駐在所のワープロから犯行日記が、庭から青酸カリが発見されて逮捕されてしまった文吾(鈴木亮平)。しかも……文吾は一連の事件の連続殺人の容疑を認め、自供する。「俺が犯人だ」。心(竹内涼真)と和子(榮倉奈々)は文吾から「家族の縁を切る」と言われ、ショックを受ける。すべては黒幕の仕掛けた罠なのか、それとも本当に文吾が殺人犯だったのか。

・校長も恐らくは味方。恐らく、お楽しみ会の日に真犯人とみきおの不審な行動を目撃しているのではないか。第8話でさつき先生と口論しているガラス越しの様子を心が目撃しているが(実際の描写)、これは、校長がみきおへの疑いをさつき先生に話したからと思われる。そしてフロッピー廃棄現場に居合わせたのは真犯人の行動を私的にマークしていたから。つまり真犯人は、フロッピー廃棄現場にいた田中正志

・みきおが青酸カリで殺されかけたのは、みきおが31年後に自分を殺すことを正志がボイスレコーダーで知ったから。正志が文吾を死刑にしたがる動機はわからないが、それはこれから明らかになるのだと思う。

・由紀ノートを返してきたのは実は校長ではないか?免許はみきおか正志に拾われたが、ノートは別のところに落っこちて校長が拾った。校長は1977年の音臼村祭との関係を怪しんでおり、その謎を心に解かせようとした?

考察(妄想)は以上となります。なおこの妄想には一つ致命的弱点がありました。それは、心がいなくても問題なく事件が解決しそうなところ(笑)最終回の予告を見ると心と真犯人との一騎打ちを思わせる描写になっているので、上記とは全く違う展開になるのか、な…。

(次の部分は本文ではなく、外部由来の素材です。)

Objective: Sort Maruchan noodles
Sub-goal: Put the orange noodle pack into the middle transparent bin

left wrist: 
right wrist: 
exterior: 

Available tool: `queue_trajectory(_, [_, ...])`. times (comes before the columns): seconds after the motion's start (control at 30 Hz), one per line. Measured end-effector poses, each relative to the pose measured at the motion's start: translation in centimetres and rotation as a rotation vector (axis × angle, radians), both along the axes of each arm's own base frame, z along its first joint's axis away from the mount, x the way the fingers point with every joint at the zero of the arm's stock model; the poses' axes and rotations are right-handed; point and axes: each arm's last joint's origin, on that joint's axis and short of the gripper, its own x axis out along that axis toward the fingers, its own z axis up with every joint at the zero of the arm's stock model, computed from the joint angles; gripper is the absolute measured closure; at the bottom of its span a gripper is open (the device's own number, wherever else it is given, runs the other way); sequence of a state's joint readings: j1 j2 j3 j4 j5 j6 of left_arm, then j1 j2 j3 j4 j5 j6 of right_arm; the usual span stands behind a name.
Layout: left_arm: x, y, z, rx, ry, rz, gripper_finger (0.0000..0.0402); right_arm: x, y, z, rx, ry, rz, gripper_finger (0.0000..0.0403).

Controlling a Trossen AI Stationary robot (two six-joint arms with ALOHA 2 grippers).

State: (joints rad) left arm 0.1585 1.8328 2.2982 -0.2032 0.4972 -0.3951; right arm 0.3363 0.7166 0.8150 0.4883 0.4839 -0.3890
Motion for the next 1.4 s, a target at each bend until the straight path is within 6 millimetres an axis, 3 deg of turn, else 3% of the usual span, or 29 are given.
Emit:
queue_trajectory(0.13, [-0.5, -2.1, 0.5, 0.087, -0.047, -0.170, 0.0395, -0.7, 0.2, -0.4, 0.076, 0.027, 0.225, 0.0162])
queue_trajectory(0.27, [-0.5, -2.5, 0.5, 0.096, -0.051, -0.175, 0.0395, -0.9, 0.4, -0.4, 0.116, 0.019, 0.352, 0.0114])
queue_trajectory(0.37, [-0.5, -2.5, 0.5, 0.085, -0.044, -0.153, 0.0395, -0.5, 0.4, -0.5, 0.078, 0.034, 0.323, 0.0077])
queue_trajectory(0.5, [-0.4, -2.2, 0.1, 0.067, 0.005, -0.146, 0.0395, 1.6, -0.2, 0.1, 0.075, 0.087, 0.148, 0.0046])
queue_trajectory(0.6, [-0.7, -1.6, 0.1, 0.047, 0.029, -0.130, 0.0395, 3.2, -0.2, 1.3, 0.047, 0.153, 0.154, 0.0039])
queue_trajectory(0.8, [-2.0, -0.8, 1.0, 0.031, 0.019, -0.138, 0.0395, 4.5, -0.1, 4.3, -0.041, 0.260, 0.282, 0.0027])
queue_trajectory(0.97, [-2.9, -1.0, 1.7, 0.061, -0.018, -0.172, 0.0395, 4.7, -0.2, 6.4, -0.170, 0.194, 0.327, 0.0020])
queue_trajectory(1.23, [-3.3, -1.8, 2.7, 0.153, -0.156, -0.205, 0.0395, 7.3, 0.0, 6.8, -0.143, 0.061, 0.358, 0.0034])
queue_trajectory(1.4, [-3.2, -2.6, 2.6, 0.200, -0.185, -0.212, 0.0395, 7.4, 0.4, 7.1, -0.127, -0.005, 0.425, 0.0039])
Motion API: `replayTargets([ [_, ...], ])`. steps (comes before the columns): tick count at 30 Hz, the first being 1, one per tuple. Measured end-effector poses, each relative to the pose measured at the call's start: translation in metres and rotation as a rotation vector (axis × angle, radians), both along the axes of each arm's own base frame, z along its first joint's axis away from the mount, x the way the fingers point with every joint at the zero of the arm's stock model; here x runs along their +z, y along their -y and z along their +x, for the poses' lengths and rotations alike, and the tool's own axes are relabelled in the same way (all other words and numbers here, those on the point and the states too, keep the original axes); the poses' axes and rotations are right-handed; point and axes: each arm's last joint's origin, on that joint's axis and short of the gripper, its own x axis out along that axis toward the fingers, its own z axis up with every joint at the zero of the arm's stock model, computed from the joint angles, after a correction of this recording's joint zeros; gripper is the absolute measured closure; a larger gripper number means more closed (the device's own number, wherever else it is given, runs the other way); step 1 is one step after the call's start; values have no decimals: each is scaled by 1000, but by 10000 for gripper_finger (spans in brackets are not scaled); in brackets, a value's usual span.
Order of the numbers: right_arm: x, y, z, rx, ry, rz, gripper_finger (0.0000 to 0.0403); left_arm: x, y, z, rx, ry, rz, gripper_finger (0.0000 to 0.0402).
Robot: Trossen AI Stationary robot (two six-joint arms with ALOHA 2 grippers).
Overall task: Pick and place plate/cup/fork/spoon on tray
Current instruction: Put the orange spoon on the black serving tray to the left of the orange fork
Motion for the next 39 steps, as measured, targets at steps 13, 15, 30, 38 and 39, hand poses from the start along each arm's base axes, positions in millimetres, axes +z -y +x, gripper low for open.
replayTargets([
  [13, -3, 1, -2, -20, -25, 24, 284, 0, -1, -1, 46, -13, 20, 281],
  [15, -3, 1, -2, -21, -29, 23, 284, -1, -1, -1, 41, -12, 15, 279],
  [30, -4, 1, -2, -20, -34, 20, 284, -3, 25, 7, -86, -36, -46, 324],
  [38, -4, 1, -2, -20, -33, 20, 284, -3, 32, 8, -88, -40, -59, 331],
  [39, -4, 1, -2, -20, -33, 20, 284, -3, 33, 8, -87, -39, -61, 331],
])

 そして、事件の真相を追う心の元に黒幕から最後のメッセージが届く。それは、心に究極の選択を迫るものだった。過去を変えて家族の未来を救うため、心はある決意をする。やがて迎える黒幕との対峙。そこで事件のすべての真相が明らかにされる。心と家族の未来はどう変わるのか……?

いずれにしても次の日曜21時が待ち遠しい。